Promineral S.A. is a Portuguese company owned by Renova SA.

Its main activity is the extraction and bottling of mineral still and sparkling waters of the dormant Furnas volcano in São Miguel, in the Azores archipelago. It currently employs c. 10 people with a support and decision center located in mainland Portugal. Although its origins can be traced back to 1890, this entity exists since 1999, after being acquired by the Portuguese paper company Renova SA.

History

The bottling of natural sparkling water in Serra do Trigo (Furnas, S Miguel Island, Azores) started by the end of the 19th century. The business was founded and early developed by the Machado family. The natural characteristics of these waters have earned it national and international prizes. Between 1895 and 1932, in Europe and in the Americas, it earned five gold medals, one silver medal and two ‘grand prix’ medals.
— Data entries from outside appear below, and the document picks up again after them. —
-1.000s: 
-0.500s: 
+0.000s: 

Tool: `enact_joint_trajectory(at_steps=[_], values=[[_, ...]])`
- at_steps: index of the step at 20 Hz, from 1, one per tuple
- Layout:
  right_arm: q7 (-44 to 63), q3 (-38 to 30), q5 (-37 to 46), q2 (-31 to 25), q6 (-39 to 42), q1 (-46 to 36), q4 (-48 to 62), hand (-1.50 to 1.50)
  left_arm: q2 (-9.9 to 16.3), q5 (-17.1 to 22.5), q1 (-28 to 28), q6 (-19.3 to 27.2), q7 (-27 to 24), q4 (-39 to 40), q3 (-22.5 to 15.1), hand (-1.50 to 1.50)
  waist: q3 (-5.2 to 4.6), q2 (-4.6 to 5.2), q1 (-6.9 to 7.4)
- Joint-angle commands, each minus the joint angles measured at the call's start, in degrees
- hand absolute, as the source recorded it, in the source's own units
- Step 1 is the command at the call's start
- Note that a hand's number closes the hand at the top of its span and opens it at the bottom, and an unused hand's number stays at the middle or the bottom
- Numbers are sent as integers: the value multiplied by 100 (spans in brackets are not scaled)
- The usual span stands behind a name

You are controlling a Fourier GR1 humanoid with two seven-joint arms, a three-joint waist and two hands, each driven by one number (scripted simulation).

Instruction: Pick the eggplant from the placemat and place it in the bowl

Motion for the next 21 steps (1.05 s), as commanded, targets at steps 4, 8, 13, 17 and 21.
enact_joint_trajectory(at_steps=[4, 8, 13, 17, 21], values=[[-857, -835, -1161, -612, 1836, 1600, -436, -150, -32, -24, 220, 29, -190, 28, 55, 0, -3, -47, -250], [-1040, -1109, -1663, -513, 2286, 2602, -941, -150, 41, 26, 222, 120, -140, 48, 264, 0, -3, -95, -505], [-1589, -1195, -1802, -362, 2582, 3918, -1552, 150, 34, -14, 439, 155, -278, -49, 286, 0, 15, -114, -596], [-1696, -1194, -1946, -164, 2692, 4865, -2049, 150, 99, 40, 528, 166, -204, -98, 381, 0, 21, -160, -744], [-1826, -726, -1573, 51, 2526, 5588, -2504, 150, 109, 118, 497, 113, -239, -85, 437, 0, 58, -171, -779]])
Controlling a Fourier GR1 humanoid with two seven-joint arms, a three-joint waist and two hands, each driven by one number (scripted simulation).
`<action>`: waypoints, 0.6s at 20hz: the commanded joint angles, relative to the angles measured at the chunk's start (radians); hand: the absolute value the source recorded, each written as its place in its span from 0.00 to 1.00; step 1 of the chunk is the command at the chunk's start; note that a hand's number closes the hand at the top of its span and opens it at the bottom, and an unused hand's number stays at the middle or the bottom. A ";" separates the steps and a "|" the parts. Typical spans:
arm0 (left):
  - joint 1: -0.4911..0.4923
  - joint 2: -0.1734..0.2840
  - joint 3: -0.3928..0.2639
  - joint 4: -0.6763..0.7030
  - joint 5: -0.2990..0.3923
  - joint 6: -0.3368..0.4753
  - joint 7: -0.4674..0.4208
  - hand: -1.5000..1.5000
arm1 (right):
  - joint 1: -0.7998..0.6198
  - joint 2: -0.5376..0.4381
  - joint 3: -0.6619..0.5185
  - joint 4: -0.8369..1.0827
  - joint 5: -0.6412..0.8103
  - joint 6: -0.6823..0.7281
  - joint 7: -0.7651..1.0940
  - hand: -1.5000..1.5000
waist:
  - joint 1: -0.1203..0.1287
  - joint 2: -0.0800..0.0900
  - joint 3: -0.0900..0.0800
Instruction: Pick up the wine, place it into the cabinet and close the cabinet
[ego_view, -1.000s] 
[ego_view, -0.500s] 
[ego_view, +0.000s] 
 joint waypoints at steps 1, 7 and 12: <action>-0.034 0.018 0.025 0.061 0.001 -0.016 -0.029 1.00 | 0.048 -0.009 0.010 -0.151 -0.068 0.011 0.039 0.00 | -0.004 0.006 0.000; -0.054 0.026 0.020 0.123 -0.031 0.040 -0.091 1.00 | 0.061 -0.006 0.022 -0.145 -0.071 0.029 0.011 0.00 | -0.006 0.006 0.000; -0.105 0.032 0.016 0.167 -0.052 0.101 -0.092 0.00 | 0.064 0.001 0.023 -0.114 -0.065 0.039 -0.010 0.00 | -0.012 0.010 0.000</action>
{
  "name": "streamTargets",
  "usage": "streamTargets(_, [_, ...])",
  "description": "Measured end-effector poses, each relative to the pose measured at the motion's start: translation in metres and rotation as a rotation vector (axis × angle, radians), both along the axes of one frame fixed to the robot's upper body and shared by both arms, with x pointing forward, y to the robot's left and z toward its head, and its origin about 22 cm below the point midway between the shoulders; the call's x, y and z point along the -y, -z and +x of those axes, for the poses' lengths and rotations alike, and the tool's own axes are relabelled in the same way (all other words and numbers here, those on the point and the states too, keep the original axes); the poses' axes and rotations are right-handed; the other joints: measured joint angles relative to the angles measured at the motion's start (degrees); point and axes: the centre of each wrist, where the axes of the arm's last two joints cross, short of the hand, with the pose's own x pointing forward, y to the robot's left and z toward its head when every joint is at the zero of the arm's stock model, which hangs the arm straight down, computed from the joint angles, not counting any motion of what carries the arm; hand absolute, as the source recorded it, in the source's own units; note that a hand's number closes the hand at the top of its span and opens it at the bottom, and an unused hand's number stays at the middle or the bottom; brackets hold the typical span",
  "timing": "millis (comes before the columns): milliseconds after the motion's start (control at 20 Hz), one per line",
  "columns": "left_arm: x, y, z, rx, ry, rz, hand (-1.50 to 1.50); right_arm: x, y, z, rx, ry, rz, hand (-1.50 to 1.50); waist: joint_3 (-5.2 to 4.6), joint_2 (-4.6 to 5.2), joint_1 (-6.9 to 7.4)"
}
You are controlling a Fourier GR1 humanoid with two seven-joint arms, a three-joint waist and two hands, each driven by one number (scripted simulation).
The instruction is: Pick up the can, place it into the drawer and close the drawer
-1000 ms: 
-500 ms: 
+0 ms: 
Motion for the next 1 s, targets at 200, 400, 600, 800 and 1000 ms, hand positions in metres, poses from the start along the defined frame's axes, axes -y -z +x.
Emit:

The bottling of these waters has been temporarily shut down between the late 1970s to the late 1990s. Its activity has restarted in 1990, with renewed ownership, capitals and investment. During June 1990, the semi-automatic filling line was inaugurated, with a capacity for 2000 bottles per hour. A second investment was concluded in November 1994: the acquisition of the Gloria Patri still water spring. In October 1995 a flavored sparkling water line was launched (Pedras do Galego). New capital was raised in 1995 transforming the company in a SA (Anonimous Society - Sociedade Anónima - in Portuguese): Promineral SA. The first complete year of activity of Promineral SA was 1996 with over 2.5 million liters put in the markets, mainly in the Azores archipelago, all brands combined. This volume corresponded, at the time, to 56% of the Azorean Archipelago market share. Several difficulties have dictated the end of the production, a process that culminated in the sale of the company to Renova SA in 1999. 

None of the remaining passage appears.